I forgot. There was a new twist on applying elastic to the top of garments that I learned from my Ottobre instructions that is worth sharing.

First this is how I usually do it, and probably how you do too.

The circle of elastic is sewn into, well a circle, and pin and marked in quarters. The quarter points are also marked on the garment. The elastic is then stitched/zig zagged/serged to the top of the waistline, stretching to fit between the quarter points. It is then turned and flipped over and top stitched from the right side.

The issue with elastic always of course is that the more stitches you put into it the more it can lose its shape. I have inserted more than my share of bowed out waistbands.

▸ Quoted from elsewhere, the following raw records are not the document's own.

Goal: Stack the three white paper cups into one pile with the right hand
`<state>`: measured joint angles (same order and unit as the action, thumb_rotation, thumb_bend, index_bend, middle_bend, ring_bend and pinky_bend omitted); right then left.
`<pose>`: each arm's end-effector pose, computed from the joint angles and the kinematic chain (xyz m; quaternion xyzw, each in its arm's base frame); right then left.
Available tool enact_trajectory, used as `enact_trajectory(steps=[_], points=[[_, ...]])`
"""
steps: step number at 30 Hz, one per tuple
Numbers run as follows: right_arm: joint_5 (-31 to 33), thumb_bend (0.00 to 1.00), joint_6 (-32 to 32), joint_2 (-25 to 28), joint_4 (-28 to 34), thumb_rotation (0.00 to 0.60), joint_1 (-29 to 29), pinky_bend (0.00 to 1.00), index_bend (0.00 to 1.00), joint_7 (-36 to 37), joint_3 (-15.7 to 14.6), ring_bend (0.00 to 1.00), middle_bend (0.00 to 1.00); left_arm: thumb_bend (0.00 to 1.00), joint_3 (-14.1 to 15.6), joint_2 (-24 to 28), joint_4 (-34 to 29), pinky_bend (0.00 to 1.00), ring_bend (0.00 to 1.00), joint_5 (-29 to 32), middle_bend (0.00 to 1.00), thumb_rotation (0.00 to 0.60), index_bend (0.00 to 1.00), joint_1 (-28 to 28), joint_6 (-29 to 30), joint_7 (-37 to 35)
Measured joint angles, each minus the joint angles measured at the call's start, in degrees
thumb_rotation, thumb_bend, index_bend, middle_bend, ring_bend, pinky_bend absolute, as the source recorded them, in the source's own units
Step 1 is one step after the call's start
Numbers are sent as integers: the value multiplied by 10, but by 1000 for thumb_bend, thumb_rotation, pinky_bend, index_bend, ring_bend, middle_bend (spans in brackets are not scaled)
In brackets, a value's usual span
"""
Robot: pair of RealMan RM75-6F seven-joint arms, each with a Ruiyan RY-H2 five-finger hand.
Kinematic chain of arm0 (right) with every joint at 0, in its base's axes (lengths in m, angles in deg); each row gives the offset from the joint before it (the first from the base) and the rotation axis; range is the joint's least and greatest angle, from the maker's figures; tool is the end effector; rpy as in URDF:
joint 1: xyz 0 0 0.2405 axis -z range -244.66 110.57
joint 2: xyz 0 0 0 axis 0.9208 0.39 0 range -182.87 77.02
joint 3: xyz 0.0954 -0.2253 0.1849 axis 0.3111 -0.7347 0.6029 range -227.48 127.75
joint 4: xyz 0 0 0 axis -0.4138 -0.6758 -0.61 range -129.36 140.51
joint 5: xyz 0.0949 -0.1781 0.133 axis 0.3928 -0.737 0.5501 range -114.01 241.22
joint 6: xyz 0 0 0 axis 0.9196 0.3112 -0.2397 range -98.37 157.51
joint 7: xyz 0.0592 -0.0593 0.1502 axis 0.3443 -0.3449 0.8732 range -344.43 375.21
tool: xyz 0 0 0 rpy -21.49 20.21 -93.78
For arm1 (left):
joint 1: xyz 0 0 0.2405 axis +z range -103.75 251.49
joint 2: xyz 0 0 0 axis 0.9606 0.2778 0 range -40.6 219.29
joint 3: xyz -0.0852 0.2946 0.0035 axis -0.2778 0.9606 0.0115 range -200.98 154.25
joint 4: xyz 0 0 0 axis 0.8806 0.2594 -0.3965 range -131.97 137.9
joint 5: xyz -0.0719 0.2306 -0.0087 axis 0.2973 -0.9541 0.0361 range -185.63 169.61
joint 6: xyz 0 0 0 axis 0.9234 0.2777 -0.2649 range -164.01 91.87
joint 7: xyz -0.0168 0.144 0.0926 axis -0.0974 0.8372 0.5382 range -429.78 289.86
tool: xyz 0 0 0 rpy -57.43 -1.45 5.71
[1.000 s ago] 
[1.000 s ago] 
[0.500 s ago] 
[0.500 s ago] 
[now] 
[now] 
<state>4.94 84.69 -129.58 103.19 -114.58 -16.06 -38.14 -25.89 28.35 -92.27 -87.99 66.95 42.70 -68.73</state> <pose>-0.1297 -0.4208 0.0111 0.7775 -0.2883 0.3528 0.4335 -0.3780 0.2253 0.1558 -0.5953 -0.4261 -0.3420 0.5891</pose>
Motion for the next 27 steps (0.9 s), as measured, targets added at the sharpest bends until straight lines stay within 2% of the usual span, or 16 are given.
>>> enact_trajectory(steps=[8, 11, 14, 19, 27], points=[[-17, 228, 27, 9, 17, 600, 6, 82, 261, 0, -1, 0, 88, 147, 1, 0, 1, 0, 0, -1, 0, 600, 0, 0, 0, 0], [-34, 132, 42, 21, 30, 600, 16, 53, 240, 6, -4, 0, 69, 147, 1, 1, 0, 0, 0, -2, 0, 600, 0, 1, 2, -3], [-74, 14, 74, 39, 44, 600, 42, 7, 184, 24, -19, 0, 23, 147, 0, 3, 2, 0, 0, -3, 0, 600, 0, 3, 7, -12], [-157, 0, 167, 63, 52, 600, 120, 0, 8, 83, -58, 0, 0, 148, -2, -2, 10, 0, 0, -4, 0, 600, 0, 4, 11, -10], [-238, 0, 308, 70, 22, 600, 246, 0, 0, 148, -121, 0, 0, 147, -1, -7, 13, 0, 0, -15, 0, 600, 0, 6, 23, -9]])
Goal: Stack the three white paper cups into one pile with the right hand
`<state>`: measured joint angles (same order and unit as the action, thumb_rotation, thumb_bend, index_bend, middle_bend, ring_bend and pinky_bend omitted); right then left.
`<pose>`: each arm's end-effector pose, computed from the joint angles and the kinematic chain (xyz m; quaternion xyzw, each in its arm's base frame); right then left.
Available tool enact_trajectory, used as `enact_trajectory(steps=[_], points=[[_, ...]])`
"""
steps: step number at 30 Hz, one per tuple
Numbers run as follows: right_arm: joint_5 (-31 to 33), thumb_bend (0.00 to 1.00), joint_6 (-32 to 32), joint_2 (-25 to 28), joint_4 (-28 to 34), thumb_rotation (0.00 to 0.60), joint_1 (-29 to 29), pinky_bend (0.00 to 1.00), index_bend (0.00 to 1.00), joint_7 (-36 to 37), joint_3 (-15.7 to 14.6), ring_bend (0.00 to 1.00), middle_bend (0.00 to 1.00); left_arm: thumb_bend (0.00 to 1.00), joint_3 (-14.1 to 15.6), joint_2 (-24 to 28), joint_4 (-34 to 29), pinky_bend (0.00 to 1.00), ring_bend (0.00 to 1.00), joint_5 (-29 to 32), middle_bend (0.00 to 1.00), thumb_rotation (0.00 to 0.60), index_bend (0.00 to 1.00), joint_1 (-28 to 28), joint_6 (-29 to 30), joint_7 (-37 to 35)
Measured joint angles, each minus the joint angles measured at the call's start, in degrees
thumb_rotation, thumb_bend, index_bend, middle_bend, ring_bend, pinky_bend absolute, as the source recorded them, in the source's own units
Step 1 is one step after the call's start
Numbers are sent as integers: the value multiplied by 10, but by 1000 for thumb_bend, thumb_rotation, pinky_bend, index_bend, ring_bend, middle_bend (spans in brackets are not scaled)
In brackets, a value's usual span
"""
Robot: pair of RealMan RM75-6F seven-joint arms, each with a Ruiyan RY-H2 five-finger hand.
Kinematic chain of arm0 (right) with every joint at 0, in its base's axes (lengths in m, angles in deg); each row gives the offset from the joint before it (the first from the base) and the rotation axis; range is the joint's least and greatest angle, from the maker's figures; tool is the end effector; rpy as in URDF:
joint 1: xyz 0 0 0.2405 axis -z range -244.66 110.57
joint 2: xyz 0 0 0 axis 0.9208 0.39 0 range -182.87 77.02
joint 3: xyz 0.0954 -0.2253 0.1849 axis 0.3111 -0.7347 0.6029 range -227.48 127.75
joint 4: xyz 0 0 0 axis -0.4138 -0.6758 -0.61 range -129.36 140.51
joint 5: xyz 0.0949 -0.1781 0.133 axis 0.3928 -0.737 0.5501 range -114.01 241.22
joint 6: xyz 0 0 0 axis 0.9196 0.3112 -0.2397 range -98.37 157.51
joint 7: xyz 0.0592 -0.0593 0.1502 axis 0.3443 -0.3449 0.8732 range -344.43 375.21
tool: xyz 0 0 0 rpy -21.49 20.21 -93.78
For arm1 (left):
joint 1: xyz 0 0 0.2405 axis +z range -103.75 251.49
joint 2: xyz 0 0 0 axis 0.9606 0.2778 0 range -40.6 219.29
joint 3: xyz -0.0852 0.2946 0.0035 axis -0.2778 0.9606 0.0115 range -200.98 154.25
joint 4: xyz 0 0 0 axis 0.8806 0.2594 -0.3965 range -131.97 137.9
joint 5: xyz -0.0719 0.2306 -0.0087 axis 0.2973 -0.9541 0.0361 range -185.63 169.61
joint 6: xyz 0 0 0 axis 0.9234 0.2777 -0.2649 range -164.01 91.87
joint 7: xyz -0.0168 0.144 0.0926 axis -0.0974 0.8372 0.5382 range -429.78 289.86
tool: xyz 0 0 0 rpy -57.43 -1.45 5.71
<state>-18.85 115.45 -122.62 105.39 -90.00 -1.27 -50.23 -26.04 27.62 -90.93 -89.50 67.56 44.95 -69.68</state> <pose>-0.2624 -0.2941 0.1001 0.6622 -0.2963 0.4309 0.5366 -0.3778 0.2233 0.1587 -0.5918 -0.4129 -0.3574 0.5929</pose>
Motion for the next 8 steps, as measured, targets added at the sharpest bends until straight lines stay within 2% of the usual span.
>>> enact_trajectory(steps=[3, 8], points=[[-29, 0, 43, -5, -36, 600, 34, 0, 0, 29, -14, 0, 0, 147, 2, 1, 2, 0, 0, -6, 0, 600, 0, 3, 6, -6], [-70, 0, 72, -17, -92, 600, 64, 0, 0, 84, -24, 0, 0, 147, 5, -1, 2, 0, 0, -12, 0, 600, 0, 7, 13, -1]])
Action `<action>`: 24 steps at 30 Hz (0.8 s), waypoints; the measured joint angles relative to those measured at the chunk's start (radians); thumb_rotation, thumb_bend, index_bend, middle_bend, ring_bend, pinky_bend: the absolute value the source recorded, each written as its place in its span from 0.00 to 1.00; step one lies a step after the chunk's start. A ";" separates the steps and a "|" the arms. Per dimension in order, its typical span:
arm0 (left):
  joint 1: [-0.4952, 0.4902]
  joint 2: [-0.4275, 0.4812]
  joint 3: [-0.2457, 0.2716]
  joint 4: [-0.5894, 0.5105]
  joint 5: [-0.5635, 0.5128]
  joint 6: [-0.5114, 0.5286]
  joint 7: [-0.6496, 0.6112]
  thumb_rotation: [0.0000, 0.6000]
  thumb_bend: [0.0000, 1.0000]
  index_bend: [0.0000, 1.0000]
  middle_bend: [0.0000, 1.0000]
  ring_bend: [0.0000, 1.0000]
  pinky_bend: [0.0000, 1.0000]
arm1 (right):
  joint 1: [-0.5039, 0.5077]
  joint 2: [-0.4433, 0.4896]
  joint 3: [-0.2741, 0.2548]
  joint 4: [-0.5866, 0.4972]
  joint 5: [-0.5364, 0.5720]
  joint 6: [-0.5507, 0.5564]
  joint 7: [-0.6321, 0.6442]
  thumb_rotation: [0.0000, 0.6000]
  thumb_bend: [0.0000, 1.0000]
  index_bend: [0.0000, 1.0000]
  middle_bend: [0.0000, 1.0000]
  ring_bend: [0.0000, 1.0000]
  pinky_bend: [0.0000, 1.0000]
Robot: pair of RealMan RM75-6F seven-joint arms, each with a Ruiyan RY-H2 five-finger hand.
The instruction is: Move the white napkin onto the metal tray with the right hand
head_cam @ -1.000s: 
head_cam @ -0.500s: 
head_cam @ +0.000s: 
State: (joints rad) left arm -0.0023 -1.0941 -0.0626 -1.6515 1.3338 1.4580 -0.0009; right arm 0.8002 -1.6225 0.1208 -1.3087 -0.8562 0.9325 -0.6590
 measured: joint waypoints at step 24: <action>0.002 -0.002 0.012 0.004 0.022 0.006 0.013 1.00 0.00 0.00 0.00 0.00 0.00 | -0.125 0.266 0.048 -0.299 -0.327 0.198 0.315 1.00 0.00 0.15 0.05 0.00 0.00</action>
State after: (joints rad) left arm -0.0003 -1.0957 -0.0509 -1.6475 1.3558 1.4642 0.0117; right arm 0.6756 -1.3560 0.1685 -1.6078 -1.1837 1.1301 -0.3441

What the Ottobre pants pattern instructions suggested instead was that the circle of elastic was pinned to the inside of the garment at the quarter points and that vertical basting length ditch stitching was added at each of these (which on the pants meant centre front, back and each side seams) and then the elastic was flipped to the inside and topstitched down at the casing line. I used my coverhem which I am trying to use as much as I can these days to increase my comfort level.

Note there was no first line of stitching to attach the elastic to the top of the waistline, only the final stitching of the casing. This eliminated one whole line of needle holes in the elastic and I found that the lines of basting were far more effective at holding the ring of elastic in place than pins, which can move into the diagonal and shift the elastic pretty easily.

Definitely this is the method I will use again, particularly with the coverhem- it was nice not to worry about pins.

Learn something new everyday. Particularly if you sew


2 comments:

gaylen said...

fabulous idea. Can I steal it and use it with abandon? thanks for sharing. g

Barbara said...

This works so well, try it. I wish had learned this trick about a thousand waistbands ago.